A RESSURREIÇÃO DO LARIÇO

Lariço é um pinheiro de regiões geladas como Kolimá, capaz de viver durante séculos. No conto que dá nome ao quinto volume, um homem, no dia da sua execução, envia pelo correio um ramo de lariço para sua esposa, em Moscou. O ramo chega seco, morto. Mesmo assim, ela o coloca numa jarra com água. O condenado não envia o pequeno galho para que lembrem de si, “mas em memória das milhões de pessoas assassinadas, torturadas, jogadas em valas comuns no Norte de Magadan”. O condenado não imaginava que o galho voltaria a viver em Moscou, que, ressuscitado, teria o cheiro de Kolimá, desabrochando numa rua moscovita, mostrando sua força, celebrando sua imortalidade. Este último conto sintetiza os relatos que o precedem. Nos contos anteriores, repetem-se cenas dos primeiros volumes, de humilhações e tormentos infligidos sem razão, de mortes súbitas e violentas, de mortos-vivos aleijados pelo trabalho, esquálidos, tomados pelo escorbuto e com o corpo coberto de chagas. Mas há espaço também para alguma poesia, que nasce da descrição da natureza dura, áspera, muitas vezes mortal, mas ainda bela.

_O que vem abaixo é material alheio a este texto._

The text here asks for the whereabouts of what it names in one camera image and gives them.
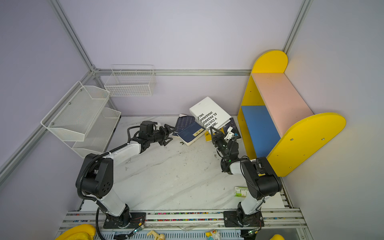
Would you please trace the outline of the dark blue book yellow label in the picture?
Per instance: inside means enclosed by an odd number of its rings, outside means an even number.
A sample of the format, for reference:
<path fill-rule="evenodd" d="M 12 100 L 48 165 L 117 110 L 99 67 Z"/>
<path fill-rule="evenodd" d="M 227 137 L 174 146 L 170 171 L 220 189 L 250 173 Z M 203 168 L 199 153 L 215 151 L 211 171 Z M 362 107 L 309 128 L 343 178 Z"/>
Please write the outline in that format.
<path fill-rule="evenodd" d="M 205 132 L 206 129 L 204 127 L 197 122 L 193 122 L 191 125 L 178 132 L 177 136 L 184 142 L 185 145 L 190 146 L 198 138 L 203 136 Z"/>

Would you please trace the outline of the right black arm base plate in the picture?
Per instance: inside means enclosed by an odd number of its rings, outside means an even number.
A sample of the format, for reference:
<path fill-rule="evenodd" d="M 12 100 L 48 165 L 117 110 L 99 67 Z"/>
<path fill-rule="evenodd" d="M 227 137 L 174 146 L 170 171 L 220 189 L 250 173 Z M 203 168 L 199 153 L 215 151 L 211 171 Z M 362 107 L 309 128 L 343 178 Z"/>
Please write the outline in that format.
<path fill-rule="evenodd" d="M 256 212 L 251 215 L 245 215 L 238 211 L 224 211 L 225 227 L 264 227 L 264 218 L 261 212 Z"/>

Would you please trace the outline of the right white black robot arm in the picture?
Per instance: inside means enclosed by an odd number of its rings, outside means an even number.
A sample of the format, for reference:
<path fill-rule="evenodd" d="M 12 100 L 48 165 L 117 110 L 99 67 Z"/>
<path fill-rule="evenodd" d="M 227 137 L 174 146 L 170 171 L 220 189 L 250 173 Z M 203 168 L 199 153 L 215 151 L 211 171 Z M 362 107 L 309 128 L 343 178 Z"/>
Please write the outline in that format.
<path fill-rule="evenodd" d="M 248 195 L 239 203 L 238 213 L 243 216 L 255 214 L 261 210 L 262 204 L 282 190 L 282 182 L 265 157 L 250 159 L 239 156 L 238 136 L 229 140 L 224 133 L 211 127 L 212 143 L 221 157 L 220 166 L 223 173 L 244 177 Z"/>

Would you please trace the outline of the white book black lettering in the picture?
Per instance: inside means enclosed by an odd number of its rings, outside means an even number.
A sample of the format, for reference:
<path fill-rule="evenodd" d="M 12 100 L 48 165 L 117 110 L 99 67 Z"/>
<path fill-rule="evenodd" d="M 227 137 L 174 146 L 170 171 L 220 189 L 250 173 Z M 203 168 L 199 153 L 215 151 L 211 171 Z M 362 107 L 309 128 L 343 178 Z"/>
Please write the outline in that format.
<path fill-rule="evenodd" d="M 206 130 L 220 129 L 230 122 L 231 116 L 210 97 L 206 97 L 190 108 L 190 113 Z"/>

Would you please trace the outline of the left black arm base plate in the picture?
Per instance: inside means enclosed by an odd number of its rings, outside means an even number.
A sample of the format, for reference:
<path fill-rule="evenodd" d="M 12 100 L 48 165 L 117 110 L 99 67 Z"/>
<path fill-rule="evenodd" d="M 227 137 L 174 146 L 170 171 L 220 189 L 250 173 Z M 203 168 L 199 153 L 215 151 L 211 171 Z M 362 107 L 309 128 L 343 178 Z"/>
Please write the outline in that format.
<path fill-rule="evenodd" d="M 135 229 L 144 224 L 147 214 L 145 212 L 123 214 L 120 217 L 106 216 L 104 229 Z"/>

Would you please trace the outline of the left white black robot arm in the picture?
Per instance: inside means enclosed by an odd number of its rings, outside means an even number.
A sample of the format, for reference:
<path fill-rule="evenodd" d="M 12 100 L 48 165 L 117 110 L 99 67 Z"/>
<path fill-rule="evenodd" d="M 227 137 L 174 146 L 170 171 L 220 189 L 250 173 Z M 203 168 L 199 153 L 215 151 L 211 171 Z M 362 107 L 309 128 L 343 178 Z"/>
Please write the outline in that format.
<path fill-rule="evenodd" d="M 151 144 L 166 146 L 172 141 L 175 127 L 168 124 L 143 121 L 127 129 L 126 143 L 102 154 L 88 154 L 76 180 L 77 195 L 82 200 L 95 202 L 103 213 L 121 217 L 129 211 L 127 204 L 118 197 L 114 186 L 114 167 L 142 154 Z"/>

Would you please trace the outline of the dark blue barcode book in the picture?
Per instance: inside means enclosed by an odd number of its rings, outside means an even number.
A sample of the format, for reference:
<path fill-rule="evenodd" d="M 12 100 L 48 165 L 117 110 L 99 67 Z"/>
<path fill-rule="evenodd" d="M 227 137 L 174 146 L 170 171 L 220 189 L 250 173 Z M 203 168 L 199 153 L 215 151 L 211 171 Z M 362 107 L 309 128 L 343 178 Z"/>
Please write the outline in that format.
<path fill-rule="evenodd" d="M 173 136 L 176 137 L 180 131 L 189 127 L 194 122 L 195 122 L 194 116 L 179 114 L 179 117 L 175 126 L 175 131 L 173 132 Z"/>

Em várias passagens de sua obra, o autor declara o esgotamento do humanismo que transborda da literatura do século XIX, como encontramos em Balzac, Victor Hugo, Robert Louis Stevenson e Stendhal. Em especial, reafirma o esgotamento da literatura russa da geração de escritores como Tolstói, Dostoiévski, Tchekhov, Gorki, cujo humanismo, ele crê, desembocou nos fuzilamentos em massa de 1937/38 e em todo o horror stalinista. Em “Dor”, Chalámov destrói qualquer crença na possibilidade de uma sociedade baseada nesse humanismo, no valor e nobreza da vida humana. O protagonista é Chelgunóv, um acadêmico que desde o berço aprende a enxergar o mundo através dos valores da literatura russa do século XIX. Em Kolimá, perplexo e desencantado com a fraqueza e tibieza dos homens a sua volta, encontra no mundo criminal modelos vivos da força e vigor que tanto o encantara em suas leituras. Os blatares tinham o costume de eleger um “romancista”, isto é, um contador de histórias para diverti-los, e Chelgunóv se torna o preferido do chefe. Em troca, recebe proteção e pequenos privilégios, como a garantia de que suas cartas seriam entregues em Moscou, à sua esposa.

Logo é convencido a também escrever cartas de amor para um suposto criminoso da organização, com o mesmo nome de batismo, que desejava agradar a mulher amada, fora dos muros da prisão. Como um Cyrano, escreve cinquenta cartas, ao longo de quase um ano. Um dia, o “Rei” dos blatares atira uma cabeça decepada a seus pés. Diz que era o criminoso para quem escrevia as cartas. Diz que deve escrever uma última missiva para a musa do bandido, dizendo-se um camarada do falecido, que fora fuzilado naquele dia.

Chega o dia de sua soltura e Chelgunóv retorna a Moscou, mas não encontra a esposa. Uma vizinha diz que, depois de saber de seu fuzilamento, ela havia se matado, atirando-se na frente de um trem, como Anna Karenina. Fora enganado. As cartas entregues a sua esposa foram as que ele escrevera para o suposto criminoso de mesmo nome, levando sua própria amada ao suicídio. Encontra e queima as cinquenta cartas e termina seus dias como alcoólatra. Por um caminho inesperado e perverso, as promessas do humanismo do século XIX se transformaram no horror do século XX. E esse horror chegou aos dias de hoje, quando todos à volta parecem se transformar, inesperadamente e sem explicação, em monstros irracionais que devoram tudo o que um dia foi bom e civilizado, como zumbis e sua fome monstruosa e insaciável.